**What you are asked to do:**
For this exercise, repeat the listing below from its first line through the line containing "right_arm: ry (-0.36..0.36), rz", exactly as written.
Top of Source material
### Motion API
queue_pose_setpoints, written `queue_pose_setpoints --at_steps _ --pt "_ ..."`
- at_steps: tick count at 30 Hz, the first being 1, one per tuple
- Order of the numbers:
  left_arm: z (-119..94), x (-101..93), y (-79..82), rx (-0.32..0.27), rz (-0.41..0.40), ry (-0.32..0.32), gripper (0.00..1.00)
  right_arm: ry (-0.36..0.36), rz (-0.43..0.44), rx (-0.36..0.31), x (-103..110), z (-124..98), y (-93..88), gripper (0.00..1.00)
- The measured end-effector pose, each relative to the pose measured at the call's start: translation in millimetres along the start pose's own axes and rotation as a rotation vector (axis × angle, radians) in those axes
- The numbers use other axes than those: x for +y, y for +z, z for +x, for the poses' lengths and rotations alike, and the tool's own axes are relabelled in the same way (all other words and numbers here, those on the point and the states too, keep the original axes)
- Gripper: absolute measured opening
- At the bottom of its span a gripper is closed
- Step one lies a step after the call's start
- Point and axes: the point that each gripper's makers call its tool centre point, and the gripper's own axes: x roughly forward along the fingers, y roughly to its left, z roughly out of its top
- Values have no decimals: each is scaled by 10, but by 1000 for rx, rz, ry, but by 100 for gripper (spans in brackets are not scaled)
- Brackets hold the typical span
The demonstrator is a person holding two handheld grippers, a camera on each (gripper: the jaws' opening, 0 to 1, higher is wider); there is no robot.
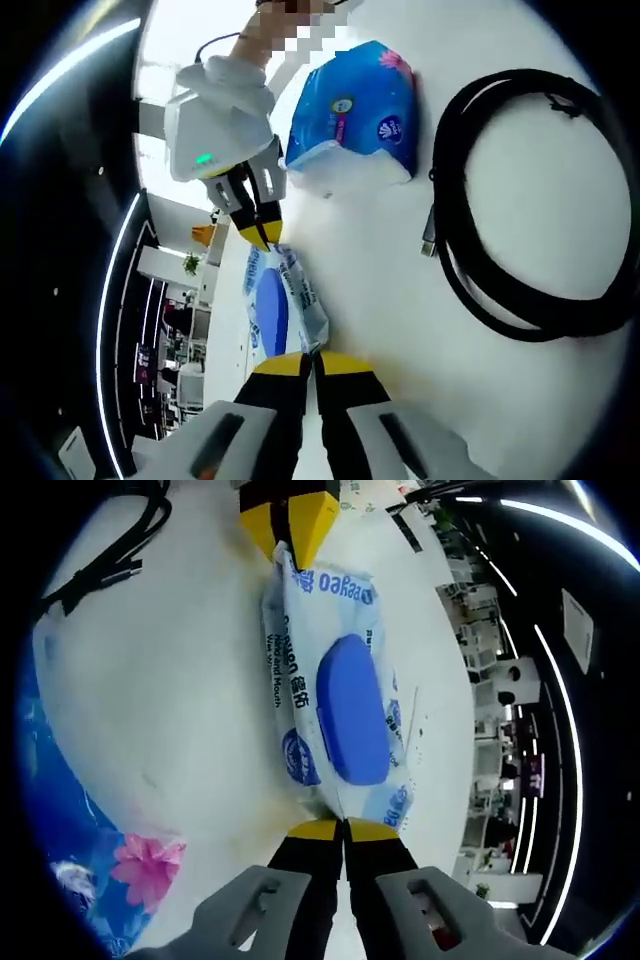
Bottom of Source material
**Response below:**
### Motion API
queue_pose_setpoints, written `queue_pose_setpoints --at_steps _ --pt "_ ..."`
- at_steps: tick count at 30 Hz, the first being 1, one per tuple
- Order of the numbers:
  left_arm: z (-119..94), x (-101..93), y (-79..82), rx (-0.32..0.27), rz (-0.41..0.40), ry (-0.32..0.32), gripper (0.00..1.00)
  right_arm: ry (-0.36..0.36), rz (-0.43..0.44), rx (-0.36..0.31), x (-103..110), z (-124..98), y (-93..88), gripper (0.00..1.00)

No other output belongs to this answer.